Give the number of lines containing "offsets" in this listing, with no other words.
______________________________
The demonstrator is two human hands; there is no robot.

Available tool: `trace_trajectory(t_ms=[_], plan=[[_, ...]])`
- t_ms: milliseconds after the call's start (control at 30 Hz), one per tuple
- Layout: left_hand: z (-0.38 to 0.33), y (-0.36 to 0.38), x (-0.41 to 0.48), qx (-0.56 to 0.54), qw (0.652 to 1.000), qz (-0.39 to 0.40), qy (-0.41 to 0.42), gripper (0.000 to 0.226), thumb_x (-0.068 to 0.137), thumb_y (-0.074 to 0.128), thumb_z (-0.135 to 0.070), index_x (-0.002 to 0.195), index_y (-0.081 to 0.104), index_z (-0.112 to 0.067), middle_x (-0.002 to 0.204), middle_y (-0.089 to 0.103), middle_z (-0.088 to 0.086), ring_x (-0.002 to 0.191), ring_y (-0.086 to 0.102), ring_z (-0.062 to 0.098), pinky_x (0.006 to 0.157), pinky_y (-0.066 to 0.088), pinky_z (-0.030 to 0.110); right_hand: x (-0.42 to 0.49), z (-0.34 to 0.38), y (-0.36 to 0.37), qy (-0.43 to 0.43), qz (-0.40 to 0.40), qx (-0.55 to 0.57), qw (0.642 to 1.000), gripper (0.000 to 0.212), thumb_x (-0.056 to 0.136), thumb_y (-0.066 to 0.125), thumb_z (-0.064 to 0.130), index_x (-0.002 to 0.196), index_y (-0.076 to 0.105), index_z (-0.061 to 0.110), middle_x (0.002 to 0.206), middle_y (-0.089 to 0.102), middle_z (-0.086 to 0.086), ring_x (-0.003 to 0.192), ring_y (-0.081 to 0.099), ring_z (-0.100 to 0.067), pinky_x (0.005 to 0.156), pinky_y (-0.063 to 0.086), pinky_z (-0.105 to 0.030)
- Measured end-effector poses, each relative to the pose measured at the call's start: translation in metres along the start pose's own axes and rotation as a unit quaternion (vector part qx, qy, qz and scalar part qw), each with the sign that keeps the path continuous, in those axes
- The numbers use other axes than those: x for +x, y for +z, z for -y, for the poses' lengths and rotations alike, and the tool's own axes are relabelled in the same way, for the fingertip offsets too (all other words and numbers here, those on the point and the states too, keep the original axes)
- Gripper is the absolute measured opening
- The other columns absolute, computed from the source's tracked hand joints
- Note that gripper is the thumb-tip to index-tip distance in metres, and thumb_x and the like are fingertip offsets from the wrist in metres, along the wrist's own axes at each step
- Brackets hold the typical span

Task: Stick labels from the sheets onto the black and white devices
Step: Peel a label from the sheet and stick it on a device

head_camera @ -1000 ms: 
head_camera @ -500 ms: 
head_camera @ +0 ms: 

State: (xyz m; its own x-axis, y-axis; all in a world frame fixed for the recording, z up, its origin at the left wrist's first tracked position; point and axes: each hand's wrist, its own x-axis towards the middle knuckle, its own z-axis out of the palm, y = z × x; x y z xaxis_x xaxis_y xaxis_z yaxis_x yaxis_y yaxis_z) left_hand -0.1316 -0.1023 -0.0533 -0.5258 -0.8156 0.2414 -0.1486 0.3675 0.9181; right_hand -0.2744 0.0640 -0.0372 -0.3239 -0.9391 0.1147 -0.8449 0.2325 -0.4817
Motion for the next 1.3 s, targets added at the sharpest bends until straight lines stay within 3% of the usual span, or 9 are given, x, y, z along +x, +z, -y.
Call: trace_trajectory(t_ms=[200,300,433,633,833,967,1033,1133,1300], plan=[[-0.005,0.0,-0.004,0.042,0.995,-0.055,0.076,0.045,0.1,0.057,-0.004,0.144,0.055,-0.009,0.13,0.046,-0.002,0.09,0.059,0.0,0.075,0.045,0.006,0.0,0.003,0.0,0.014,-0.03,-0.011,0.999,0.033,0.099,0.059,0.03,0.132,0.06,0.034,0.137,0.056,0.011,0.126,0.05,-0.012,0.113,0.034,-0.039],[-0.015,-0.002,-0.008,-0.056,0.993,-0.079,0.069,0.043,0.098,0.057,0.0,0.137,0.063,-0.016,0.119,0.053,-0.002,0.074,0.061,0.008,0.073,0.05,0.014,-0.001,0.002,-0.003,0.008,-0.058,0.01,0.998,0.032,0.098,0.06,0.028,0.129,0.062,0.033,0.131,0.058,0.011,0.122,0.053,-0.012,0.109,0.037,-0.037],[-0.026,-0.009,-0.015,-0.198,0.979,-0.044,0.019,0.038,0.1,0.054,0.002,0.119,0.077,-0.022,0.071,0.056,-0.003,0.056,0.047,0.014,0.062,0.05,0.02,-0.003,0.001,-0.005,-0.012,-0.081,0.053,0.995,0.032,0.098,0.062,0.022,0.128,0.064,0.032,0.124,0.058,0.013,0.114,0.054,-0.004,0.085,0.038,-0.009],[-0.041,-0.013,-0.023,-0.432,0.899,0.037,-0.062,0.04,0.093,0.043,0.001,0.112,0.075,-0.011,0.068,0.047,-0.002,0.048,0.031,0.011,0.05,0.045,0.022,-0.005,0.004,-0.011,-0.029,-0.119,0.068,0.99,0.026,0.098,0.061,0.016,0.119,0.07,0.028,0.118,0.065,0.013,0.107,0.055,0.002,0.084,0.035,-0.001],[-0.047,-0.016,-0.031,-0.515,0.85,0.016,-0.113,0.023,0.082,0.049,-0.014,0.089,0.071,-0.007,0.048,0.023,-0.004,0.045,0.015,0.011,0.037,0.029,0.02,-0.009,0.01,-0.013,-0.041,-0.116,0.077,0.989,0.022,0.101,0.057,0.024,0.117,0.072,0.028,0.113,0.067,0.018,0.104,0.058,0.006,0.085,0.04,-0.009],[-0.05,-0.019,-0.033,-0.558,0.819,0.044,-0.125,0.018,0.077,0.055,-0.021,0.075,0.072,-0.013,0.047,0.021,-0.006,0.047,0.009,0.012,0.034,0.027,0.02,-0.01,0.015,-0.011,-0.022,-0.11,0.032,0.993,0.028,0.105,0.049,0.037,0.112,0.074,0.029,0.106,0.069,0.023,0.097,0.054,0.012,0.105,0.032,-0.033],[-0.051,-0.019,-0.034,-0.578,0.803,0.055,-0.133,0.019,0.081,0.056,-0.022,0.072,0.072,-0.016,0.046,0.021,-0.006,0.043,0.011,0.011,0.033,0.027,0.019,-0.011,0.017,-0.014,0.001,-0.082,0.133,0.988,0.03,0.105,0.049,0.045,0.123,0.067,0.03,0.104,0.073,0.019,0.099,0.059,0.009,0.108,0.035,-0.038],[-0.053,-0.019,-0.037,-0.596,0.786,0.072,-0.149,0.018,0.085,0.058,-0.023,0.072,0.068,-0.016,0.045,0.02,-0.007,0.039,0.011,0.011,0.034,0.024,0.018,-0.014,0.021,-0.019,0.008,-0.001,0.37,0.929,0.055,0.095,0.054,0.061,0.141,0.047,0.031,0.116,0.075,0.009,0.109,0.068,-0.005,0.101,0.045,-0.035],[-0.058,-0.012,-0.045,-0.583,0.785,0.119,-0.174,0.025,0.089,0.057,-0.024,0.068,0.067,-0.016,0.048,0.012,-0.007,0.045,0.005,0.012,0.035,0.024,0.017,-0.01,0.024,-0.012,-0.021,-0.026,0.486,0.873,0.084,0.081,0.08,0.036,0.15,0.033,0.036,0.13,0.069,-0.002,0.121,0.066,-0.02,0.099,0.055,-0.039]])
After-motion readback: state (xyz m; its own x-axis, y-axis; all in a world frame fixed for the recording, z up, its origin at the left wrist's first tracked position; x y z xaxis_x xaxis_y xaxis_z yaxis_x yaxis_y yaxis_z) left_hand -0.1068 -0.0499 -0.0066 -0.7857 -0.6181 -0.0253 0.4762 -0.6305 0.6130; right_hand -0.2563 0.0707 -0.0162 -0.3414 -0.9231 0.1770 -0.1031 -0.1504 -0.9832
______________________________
ANSWER BOX: 2